Every line below needs to be printed again exactly, without any of its pictures.

** Opening Dataset excerpt block **

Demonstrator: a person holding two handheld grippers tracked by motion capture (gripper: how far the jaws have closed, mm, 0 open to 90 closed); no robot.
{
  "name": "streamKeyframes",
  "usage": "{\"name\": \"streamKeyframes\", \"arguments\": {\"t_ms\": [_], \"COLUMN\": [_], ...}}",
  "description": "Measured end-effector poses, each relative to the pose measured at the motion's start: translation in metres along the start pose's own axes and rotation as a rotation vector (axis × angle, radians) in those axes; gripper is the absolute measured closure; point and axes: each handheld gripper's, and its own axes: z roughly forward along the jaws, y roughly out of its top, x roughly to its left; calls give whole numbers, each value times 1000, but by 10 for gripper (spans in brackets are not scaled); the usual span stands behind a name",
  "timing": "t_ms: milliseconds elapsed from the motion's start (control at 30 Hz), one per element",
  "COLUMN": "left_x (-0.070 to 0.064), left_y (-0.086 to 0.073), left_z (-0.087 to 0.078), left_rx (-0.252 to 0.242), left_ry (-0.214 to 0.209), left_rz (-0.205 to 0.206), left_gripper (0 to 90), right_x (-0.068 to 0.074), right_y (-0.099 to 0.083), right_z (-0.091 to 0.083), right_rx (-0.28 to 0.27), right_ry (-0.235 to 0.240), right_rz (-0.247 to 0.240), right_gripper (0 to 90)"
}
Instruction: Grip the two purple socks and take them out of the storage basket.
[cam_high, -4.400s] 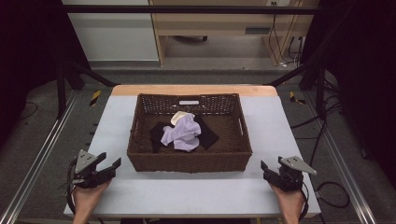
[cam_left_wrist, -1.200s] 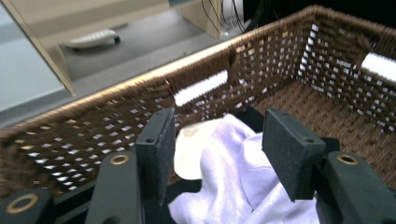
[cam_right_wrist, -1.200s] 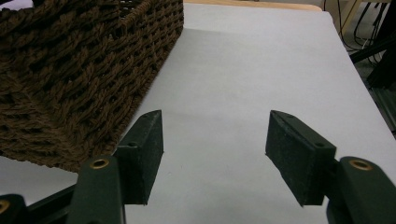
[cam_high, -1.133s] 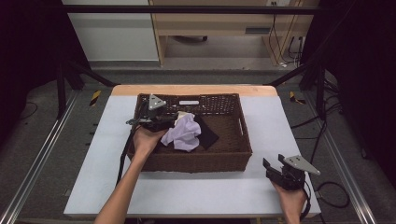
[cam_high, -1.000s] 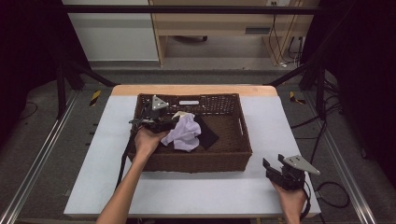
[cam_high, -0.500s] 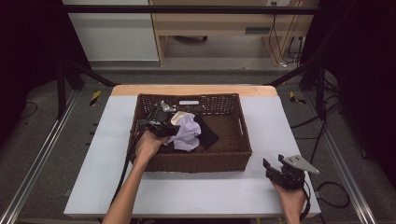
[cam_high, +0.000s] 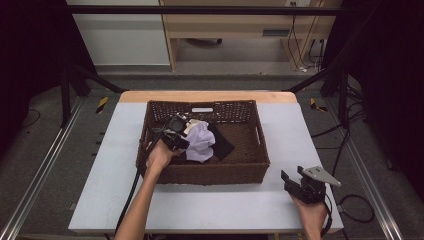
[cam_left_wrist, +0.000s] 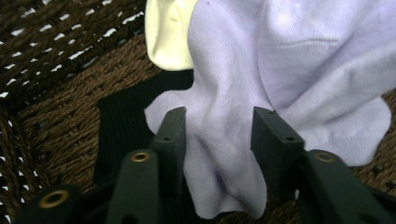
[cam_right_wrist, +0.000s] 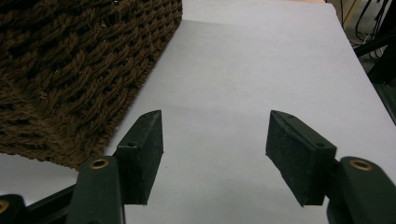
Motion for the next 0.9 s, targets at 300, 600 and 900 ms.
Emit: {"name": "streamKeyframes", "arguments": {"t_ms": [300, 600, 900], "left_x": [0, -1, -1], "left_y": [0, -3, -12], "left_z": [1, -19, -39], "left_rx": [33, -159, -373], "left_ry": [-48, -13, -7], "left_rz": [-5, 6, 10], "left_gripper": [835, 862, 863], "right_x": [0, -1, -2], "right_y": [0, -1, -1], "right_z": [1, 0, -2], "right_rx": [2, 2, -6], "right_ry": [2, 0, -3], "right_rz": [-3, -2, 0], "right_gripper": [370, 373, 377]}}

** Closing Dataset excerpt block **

## Response for this exercise
Demonstrator: a person holding two handheld grippers tracked by motion capture (gripper: how far the jaws have closed, mm, 0 open to 90 closed); no robot.
{
  "name": "streamKeyframes",
  "usage": "{\"name\": \"streamKeyframes\", \"arguments\": {\"t_ms\": [_], \"COLUMN\": [_], ...}}",
  "description": "Measured end-effector poses, each relative to the pose measured at the motion's start: translation in metres along the start pose's own axes and rotation as a rotation vector (axis × angle, radians) in those axes; gripper is the absolute measured closure; point and axes: each handheld gripper's, and its own axes: z roughly forward along the jaws, y roughly out of its top, x roughly to its left; calls give whole numbers, each value times 1000, but by 10 for gripper (spans in brackets are not scaled); the usual span stands behind a name",
  "timing": "t_ms: milliseconds elapsed from the motion's start (control at 30 Hz), one per element",
  "COLUMN": "left_x (-0.070 to 0.064), left_y (-0.086 to 0.073), left_z (-0.087 to 0.078), left_rx (-0.252 to 0.242), left_ry (-0.214 to 0.209), left_rz (-0.205 to 0.206), left_gripper (0 to 90), right_x (-0.068 to 0.074), right_y (-0.099 to 0.083), right_z (-0.091 to 0.083), right_rx (-0.28 to 0.27), right_ry (-0.235 to 0.240), right_rz (-0.247 to 0.240), right_gripper (0 to 90)"
}
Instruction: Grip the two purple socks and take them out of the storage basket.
[cam_high, -4.400s] 
[cam_left_wrist, -1.200s] 
[cam_right_wrist, -1.200s] 
[cam_high, -1.133s] 
[cam_high, -1.000s] 
[cam_high, -0.500s] 
[cam_high, +0.000s] 
[cam_left_wrist, +0.000s] 
[cam_right_wrist, +0.000s] 
Motion for the next 0.9 s, targets at 300, 600 and 900 ms.
Emit: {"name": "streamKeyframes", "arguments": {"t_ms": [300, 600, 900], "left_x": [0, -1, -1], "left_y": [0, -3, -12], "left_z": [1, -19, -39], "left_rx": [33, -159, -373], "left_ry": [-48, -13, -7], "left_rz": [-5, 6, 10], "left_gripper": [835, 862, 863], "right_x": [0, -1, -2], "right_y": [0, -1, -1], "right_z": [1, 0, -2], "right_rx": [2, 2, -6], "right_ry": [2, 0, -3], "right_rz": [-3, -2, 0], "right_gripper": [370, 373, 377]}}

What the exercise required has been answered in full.